DATA SUPPLIED:
☆ ☆ ☆ ☆ ☆ ☆ ☆

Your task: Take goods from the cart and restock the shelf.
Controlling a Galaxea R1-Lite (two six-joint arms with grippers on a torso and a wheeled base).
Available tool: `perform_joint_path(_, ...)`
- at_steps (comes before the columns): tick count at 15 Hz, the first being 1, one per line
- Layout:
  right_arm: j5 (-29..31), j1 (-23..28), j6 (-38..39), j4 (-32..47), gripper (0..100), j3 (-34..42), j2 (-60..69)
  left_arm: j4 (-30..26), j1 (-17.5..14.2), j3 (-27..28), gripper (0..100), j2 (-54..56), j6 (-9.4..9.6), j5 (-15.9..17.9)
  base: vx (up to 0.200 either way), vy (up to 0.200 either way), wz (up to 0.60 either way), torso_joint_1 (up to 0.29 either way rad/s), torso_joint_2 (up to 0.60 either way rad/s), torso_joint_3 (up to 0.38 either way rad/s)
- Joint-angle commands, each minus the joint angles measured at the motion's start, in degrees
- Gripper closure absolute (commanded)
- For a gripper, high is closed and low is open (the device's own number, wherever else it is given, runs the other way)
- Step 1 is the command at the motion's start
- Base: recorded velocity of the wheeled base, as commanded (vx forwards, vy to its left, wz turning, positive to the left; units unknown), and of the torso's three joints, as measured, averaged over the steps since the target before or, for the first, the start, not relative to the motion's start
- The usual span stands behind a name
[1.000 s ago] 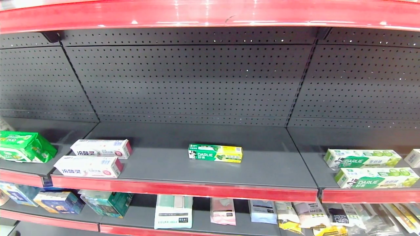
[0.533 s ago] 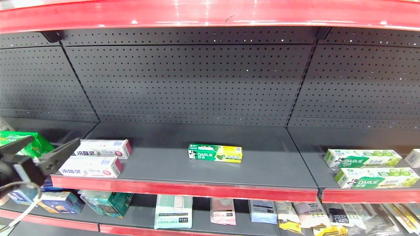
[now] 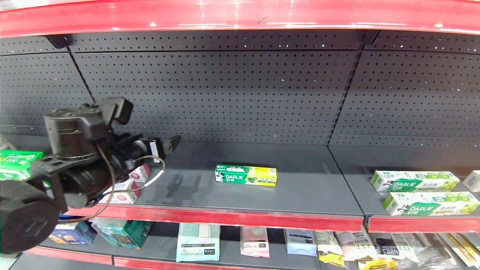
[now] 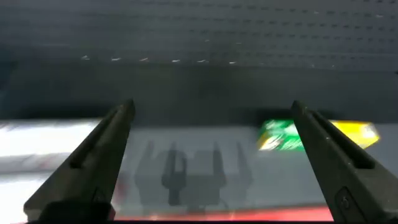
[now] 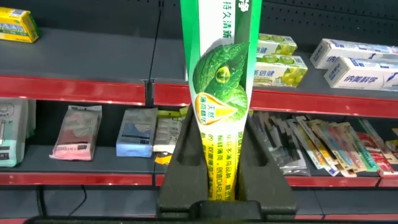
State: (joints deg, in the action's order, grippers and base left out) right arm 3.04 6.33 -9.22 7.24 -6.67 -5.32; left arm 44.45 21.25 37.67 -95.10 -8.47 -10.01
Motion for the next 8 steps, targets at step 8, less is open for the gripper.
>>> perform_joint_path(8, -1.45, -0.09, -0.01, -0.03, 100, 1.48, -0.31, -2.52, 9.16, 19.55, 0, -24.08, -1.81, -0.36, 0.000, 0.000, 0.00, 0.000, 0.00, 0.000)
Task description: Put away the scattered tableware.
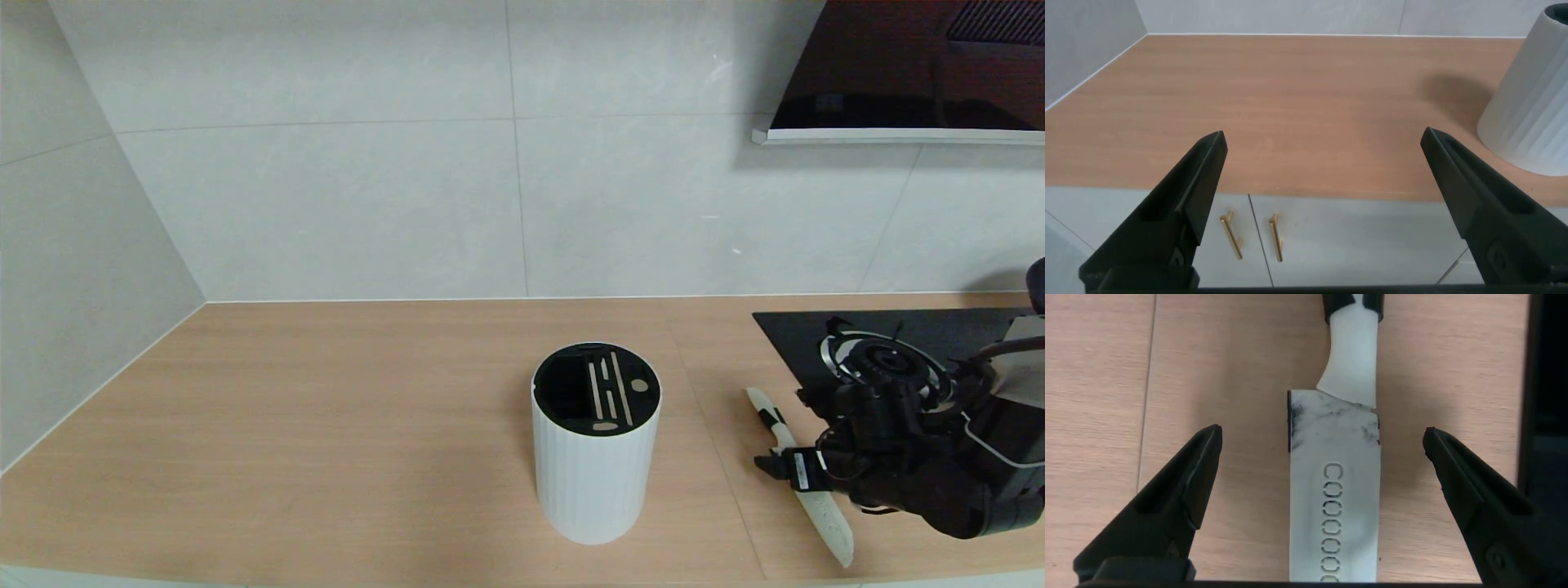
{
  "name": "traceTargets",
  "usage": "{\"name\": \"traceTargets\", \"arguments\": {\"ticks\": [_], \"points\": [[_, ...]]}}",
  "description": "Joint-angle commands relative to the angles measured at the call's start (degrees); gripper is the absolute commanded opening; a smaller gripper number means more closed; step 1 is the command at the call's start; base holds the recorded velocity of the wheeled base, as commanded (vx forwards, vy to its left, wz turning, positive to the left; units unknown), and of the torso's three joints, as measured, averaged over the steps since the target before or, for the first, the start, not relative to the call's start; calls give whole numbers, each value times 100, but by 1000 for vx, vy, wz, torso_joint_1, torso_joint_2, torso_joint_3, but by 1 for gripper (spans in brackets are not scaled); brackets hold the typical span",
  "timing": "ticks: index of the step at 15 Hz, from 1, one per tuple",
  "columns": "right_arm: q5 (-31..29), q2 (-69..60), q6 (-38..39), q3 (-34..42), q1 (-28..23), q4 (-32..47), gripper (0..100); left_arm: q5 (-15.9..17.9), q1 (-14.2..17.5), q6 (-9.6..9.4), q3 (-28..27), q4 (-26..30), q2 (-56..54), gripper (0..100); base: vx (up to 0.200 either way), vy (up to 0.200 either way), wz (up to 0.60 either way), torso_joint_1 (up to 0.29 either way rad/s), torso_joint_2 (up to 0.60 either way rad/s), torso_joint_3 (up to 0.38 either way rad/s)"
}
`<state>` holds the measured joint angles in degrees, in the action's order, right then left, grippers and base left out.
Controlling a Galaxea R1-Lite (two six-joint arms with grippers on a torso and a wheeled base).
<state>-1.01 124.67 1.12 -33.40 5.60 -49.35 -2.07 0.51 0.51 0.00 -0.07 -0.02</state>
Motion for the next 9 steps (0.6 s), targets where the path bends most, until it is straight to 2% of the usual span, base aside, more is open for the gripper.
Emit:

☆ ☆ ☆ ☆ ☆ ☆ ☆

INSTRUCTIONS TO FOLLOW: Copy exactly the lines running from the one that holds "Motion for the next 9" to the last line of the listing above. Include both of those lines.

EXERCISE ANSWER:
Motion for the next 9 steps (0.6 s), targets where the path bends most, until it is straight to 2% of the usual span, base aside, more is open for the gripper.
Emit:

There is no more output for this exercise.